According to the Appointments Clause, ambassadors, other public ministers and consuls, supreme court justices, and other officers of the United States may take office only through Presidential nomination and Senate confirmation (the default mode for all officers), unless Congress “by Law” authorizes the President alone, Courts of Law, and Heads of Department to appoint “inferior officers.”
Currently, APJs are considered inferior officers appointable by the Secretary of Commerce (as Head of that Department). But the Supreme Court has not definitively distinguished between inferior and non-inferior officers. Indeed, the Court only recently determined that administrative law judges (ALJs) in the Securities and Exchange Commission—positions comparable to APJS—were even officers at all. ALJs had previously been hired like any other (non-officer) civil servant. But the Supreme Court correctly decided that the ALJs wield too much power to be “mere” employees. They are Officers of the United States who must be appointed through the Appointments Clause.

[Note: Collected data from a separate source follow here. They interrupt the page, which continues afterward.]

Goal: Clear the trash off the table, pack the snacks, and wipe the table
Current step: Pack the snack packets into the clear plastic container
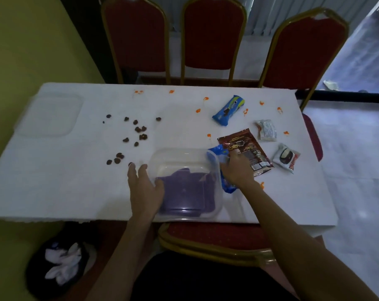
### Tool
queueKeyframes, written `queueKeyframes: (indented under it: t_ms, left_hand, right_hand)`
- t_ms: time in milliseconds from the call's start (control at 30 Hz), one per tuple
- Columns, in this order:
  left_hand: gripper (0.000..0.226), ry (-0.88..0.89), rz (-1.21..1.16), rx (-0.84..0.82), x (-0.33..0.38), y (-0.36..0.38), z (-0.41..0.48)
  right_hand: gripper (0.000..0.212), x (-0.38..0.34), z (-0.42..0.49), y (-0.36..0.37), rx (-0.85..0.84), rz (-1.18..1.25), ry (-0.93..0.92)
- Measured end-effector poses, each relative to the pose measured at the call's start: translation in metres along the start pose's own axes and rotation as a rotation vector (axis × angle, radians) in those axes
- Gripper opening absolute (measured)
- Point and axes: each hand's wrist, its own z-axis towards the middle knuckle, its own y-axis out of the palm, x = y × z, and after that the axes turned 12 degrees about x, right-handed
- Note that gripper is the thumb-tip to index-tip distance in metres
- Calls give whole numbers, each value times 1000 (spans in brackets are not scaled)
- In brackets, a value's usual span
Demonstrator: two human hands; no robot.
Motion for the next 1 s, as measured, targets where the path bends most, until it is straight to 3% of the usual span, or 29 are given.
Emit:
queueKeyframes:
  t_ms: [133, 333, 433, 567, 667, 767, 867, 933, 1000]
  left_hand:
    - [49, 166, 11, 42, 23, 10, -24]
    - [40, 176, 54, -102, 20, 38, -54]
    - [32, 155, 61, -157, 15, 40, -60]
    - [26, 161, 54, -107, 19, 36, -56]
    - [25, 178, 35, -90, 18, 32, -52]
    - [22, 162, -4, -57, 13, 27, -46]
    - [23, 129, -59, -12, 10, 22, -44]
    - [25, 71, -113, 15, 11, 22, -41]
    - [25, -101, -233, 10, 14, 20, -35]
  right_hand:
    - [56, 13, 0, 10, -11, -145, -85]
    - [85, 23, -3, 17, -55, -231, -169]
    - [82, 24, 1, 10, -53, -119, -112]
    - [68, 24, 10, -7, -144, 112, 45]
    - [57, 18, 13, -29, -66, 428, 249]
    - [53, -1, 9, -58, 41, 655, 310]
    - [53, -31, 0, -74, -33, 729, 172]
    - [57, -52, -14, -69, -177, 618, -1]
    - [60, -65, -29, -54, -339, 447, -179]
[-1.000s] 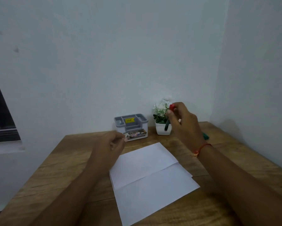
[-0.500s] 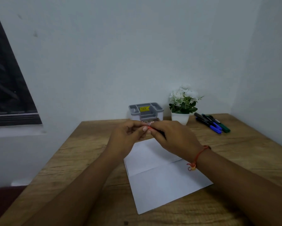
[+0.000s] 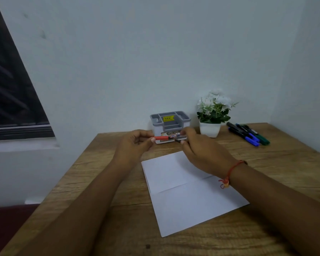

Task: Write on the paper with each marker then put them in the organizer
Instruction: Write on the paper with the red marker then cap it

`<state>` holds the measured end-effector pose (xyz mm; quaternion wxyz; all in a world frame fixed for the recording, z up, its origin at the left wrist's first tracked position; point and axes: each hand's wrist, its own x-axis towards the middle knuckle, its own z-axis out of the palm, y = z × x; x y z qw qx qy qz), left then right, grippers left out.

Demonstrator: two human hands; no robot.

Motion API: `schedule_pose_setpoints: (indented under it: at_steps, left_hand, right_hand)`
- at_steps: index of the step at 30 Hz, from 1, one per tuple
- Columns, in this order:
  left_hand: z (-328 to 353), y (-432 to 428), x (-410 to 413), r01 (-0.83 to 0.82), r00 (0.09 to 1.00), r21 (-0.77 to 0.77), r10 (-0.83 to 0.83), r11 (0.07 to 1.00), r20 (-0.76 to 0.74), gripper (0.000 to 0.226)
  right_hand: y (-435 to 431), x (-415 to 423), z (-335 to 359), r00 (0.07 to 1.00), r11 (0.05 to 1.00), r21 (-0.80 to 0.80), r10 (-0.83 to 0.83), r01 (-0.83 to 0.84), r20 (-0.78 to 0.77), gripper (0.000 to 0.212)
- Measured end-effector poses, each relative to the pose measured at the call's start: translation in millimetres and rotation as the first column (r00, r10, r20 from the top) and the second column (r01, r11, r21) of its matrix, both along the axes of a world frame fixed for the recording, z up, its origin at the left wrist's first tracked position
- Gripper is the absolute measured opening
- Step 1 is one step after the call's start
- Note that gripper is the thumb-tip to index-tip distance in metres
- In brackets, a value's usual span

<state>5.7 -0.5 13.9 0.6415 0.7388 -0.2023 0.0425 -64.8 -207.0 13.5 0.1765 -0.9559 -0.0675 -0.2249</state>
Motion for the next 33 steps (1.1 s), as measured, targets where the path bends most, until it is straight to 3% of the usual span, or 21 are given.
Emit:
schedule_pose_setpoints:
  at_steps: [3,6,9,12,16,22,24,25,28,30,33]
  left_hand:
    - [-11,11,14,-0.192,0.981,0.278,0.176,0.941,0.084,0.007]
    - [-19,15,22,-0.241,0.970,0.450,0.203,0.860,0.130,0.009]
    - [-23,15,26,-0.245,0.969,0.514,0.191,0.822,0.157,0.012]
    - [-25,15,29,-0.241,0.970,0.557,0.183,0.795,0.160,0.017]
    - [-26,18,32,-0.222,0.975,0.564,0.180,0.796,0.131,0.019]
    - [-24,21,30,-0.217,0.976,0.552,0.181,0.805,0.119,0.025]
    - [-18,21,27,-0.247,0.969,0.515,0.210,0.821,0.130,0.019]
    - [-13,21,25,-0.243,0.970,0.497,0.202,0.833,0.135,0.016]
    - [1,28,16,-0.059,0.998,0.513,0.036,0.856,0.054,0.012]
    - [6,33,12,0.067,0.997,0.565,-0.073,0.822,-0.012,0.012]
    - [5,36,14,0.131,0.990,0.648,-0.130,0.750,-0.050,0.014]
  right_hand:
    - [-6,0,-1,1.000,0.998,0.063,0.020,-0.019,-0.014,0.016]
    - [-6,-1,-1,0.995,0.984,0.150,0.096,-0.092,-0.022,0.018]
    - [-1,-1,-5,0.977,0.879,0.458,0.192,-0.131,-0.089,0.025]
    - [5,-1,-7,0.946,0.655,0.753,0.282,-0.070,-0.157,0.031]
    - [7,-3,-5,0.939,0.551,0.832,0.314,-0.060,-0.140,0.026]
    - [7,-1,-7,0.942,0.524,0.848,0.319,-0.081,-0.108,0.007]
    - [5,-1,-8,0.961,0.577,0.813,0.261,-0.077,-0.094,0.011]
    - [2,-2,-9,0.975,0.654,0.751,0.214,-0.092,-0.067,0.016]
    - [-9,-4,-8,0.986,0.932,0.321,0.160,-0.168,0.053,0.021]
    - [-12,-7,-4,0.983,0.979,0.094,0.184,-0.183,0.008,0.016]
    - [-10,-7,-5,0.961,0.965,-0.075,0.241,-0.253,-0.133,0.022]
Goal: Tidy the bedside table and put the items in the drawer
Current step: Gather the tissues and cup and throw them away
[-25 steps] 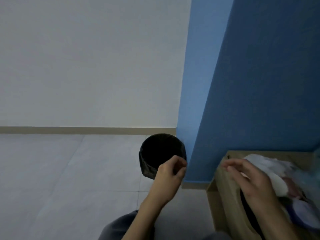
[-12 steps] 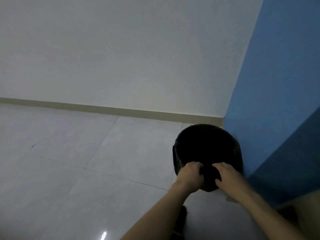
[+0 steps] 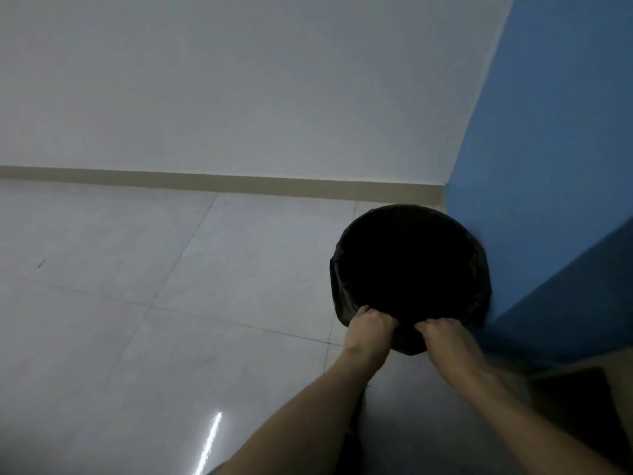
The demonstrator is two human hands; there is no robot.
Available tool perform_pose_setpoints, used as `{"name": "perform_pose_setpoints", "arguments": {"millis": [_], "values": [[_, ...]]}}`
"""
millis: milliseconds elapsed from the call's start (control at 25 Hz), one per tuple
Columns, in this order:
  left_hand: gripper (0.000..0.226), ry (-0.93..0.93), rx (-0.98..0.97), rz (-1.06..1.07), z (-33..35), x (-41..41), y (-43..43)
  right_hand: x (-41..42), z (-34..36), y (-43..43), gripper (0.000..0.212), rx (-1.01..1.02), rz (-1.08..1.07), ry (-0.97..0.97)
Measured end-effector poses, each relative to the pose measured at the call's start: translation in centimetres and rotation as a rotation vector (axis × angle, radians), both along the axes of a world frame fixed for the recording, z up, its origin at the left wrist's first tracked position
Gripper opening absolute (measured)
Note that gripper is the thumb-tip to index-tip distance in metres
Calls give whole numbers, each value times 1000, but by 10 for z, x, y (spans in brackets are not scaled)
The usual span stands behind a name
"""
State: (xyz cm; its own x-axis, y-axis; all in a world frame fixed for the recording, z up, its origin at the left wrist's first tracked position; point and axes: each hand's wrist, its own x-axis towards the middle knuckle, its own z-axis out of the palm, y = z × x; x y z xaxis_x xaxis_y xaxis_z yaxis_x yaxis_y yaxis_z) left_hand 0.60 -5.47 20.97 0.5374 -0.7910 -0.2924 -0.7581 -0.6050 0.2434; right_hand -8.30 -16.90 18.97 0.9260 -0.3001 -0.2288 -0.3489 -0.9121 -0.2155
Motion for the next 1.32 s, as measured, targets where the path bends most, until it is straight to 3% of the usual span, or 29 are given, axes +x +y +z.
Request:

The Court was not asked to consider whether ALJs are inferior or non-inferior officers. That issue is squarely presented in Arthrex. In a friend-of-the-court brief, Pacific Legal Foundation argues that the Appointments Clause contemplates not two, but three types of officers: principal officers (the Heads of Departments); superior officers (officials who, although not heading departments, nonetheless exercise significant powers); and inferior officers (those who perform less-important, even ministerial, responsibilities). Under this framework, superior officers would include federal judges, the Solicitor General, Assistant Attorneys General, the FDA Commissioner—all of whom must be (and, under current law are) appointed by Presidential nomination and Senate confirmation. Only inferior officers may be appointed by the President alone, the Courts of Law, or the Heads of Departments.
Here, APJs are not principal officers—they do not head any department. The question thus becomes whether they are superior or inferior officers. The Supreme Court has noted that “the term ‘inferior officer’ connotes a relationship with some higher ranking officer or officers below the President.” As Justices Souter and Scalia pointed out, this is a necessary but not a sufficient condition to establish inferior-officer status. The federal government has thousands of officers below their respective Heads of Department who are not “inferior Officers of the United States,” officers like the superior officers identified above. Thus, an officer’s inferior rank—alone—is not dispositive. Otherwise, every officer in every Executive Branch department—except for the “Head” of each department—would be an inferior officer.
Therefore, to determine whether an officer is a superior or inferior officer, the Supreme Court must consider something else. This “something else” is the importance and scope of an officer’s responsibilities. Two factors are especially important here: whether an officer has broad discretion in carrying out responsibilities of high importance and whether the officer can issue final decisions on behalf of the government. APJs have both broad discretions—conducting administrative trials involving discovery disputes, decisions on issuing subpoenas, considering the parties’ briefs and oral arguments—and the power to issue the government’s final decisions—resolving patent disputes.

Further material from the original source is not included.